Tot ik heel erge buikpijn kreeg en werd doorgestuurd naar het ziekenhuis. Ze maakten een echo waaruit bleek dat ik een buitenbaarmoederlijke zwangerschap had. Ik werd meteen geopereerd waarbij er ook een eileider werd weggehaald. Ik was bang dat het nu echt moeilijk zou worden om een tweede kindje te krijgen.

Een tweede zoon
Het geluk was aan mijn kant. Opnieuw een positieve test en op de vroege echo waren twee belletjes te zien, voor een hartslag was het te vroeg. Na een paar spannende weken volgde de tweede echo, we zagen twee kloppende hartjes! Gelukkig en gespannen tegelijk: een tweeling, dus nog meer kans op complicaties. Het ging goed, hoewel ik in de 10e en 17e week wel bloed verloor. Al die tijd heb ik gedacht en gezegd dat ik ze niet lang binnen zou houden, maar elke dag was er één.
Met 28 weken braken mijn vliezen en ben ik meteen naar het LUMC te Leiden gebracht; daar hebben ze me aan de weeënremmers gezet. Na 6 dagen hadden die geen effect meer. En hoewel ik er nog lang niet klaar voor was, werd ik ingeleid voor een natuurlijke bevalling.
Het eerste kindje, Rens, woog 1366 gram en ademde zelf. Na even rusten kwam Martijn; hij woog 1477 gram en ademde ook zelf. Ze hadden dus voor die termijn goede gewichten.

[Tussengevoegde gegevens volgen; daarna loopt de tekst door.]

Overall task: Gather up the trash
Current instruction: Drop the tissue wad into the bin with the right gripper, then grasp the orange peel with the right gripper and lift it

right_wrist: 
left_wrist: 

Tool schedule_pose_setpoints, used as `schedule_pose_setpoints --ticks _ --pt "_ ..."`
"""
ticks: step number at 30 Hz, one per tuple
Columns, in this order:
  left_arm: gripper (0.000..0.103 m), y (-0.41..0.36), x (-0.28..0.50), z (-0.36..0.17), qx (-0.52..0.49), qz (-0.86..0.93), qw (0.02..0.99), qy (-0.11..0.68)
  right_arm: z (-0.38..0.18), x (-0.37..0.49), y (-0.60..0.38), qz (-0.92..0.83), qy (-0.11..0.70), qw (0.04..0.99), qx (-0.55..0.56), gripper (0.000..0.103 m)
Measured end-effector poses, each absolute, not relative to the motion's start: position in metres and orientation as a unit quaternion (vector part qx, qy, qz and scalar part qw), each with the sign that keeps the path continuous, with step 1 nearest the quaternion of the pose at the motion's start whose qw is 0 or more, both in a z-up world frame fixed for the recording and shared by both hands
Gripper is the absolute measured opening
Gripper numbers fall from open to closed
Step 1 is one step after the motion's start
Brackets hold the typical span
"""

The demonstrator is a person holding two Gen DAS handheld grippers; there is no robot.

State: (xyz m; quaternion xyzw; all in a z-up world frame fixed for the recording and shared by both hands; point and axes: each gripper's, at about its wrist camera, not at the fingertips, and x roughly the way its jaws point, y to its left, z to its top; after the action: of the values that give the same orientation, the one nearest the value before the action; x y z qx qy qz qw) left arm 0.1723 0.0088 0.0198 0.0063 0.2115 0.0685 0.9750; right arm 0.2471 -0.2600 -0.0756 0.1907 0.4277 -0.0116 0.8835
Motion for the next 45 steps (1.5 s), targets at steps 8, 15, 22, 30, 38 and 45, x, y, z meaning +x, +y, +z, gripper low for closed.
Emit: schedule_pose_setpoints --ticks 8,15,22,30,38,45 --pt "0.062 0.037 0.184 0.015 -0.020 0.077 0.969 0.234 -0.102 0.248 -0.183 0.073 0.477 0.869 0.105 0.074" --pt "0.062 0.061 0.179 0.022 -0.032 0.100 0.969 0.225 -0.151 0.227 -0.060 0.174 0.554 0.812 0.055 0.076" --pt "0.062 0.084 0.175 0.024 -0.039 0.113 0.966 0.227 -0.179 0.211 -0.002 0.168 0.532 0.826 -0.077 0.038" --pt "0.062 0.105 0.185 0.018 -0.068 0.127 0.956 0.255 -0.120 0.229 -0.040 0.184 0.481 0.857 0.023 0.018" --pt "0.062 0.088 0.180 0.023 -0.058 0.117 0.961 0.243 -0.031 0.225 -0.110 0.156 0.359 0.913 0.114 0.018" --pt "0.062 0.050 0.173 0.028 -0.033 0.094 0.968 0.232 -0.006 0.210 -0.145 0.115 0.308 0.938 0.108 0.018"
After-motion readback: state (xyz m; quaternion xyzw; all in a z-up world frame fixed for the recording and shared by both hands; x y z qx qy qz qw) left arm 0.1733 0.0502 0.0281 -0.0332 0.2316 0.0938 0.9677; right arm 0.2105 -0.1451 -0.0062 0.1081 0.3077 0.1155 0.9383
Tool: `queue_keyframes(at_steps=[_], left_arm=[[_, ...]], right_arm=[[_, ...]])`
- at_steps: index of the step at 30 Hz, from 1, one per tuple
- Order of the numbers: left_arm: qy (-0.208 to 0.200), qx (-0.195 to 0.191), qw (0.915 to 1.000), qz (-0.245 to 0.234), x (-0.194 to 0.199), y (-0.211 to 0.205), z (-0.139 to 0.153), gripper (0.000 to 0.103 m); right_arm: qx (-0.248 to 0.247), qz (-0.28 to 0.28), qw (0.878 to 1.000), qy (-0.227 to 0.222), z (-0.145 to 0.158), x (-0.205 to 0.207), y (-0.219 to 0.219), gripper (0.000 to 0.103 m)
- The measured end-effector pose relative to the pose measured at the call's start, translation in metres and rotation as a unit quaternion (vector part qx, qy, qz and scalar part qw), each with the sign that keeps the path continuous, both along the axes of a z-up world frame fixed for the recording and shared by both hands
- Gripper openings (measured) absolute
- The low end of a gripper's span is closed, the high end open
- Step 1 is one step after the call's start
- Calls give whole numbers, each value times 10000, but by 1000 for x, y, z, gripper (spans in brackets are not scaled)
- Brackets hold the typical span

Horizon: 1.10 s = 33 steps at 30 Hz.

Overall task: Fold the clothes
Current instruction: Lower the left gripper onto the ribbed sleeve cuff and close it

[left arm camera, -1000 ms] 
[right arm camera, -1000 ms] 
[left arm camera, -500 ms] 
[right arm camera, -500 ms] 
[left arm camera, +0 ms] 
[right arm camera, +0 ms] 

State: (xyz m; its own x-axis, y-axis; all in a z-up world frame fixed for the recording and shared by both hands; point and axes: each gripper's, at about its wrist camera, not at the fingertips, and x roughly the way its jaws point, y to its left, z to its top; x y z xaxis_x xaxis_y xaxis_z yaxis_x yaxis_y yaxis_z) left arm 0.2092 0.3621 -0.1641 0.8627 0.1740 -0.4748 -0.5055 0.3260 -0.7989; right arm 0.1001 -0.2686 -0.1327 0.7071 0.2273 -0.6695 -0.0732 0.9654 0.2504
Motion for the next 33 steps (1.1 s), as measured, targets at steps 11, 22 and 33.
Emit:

Na 6 zware weken mochten de jongens tegelijk mee naar huis, wat was ik blij! Het zijn drie opgewekte jongens (10 en 8 jaar) die het thuis en op school goed doen. Eigenlijk hadden we wel meer kinderen gewild, maar we geloofden beiden dat het niet verstandig zou zijn om het nog eens te proberen. Ik ben nog steeds erg blij met drie gezonde kinderen!